Situasi sama terjadi saat ini di mana pemain-pemain yang sesuai dengan etos kerja dan gaya Arteta akan dipertahankan oleh pelatih asal Spanyol ini. Sebaliknya pemain yang tidak cocok dengan filosofinya dipersilakan meninggalkan Emirates.

Arteta sama tegasnya dengan Graham yang tak segan membiarkan pemain-pemain pindah ke klub lain, sekalipun tampil bagus.

Keduanya memandang manajemen dan pembinaan klub sebagai upaya bersama di mana semua orang dalam klub mempercayai perannya dan setiap peran terkait satu sama lain untuk mencapai tujuan bersama yang lebih besar.

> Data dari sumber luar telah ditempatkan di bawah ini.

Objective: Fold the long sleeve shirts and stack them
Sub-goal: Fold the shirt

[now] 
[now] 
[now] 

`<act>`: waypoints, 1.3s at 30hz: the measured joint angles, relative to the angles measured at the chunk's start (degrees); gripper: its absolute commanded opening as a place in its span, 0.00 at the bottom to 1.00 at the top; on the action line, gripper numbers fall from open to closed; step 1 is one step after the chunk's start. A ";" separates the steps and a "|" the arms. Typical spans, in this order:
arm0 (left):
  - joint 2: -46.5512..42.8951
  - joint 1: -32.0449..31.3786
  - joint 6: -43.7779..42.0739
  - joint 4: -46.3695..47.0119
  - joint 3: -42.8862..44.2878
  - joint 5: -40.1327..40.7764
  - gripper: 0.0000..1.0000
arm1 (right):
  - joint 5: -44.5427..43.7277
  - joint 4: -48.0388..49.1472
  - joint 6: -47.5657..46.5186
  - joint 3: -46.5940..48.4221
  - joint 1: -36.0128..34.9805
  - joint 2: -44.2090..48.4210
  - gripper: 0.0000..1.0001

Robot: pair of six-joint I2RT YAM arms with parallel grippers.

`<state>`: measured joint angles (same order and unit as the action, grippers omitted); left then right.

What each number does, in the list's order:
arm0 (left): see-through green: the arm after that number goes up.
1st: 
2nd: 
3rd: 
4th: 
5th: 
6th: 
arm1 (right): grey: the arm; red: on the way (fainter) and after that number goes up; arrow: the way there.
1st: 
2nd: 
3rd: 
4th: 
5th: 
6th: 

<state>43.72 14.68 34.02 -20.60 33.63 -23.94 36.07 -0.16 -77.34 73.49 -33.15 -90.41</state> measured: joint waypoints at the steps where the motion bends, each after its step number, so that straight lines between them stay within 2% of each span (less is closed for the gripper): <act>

Pandangan ini pula yang membuat Arteta aktif bekerja bersama direktur teknis Edu dan manajer akademi muda Arsenal Per Mertesacker serta unsur klub lainnya guna menghadirkan kembali hal-hal yang menjadi identitas Arsenal, khususnya kesatuan tim. "Tanpa kesatuan Anda tak bisa mencapai apa yang ingin Anda capai," kata Arteta seperti dikutip laman Goal.

Menurut dia, kesatuan tim mengharuskan semua orang bekerja dalam organisasi yang menyisihkan ego dan membuang agenda pribadi. "Itu yang ingin kami ciptakan," tandas Arteta.

Kemauan dia ini sama kerasnya dengan Guardiola saat menjadikan Barcelona dan kini Manchester City menjadi tim-tim maut yang seperti Arteta bertumpu kepada pemain muda yang dipoles sejumlah pemain berpengalaman.

Demi pemain muda ini Arteta bahkan rutin hilir mudik menyambangi pertandingan dan latihan tim muda bersama Mertesacker, selain melibatkan legenda-legenda Arsenal untuk turut memoles bakat muda, termasuk kiper legendaris David Seaman yang dimintanya membantu melahirkan kiper-kiper hebat Arsenal.

Namun demikian dia mengakui Arsenal masih dalam proses menjadi sebesar dulu dan sebesar yang dia inginkan. Genderang revolusi masih akan terus ditabuhnya.

Tapi jika Anda melihat betapa enerjik dan eksplosifnya permainan Arsenal belakangan ini, maka klub ini sepertinya tengah dalam kondisi terbaik guna menjadi yang terbaik, untuk sekarang dan nanti.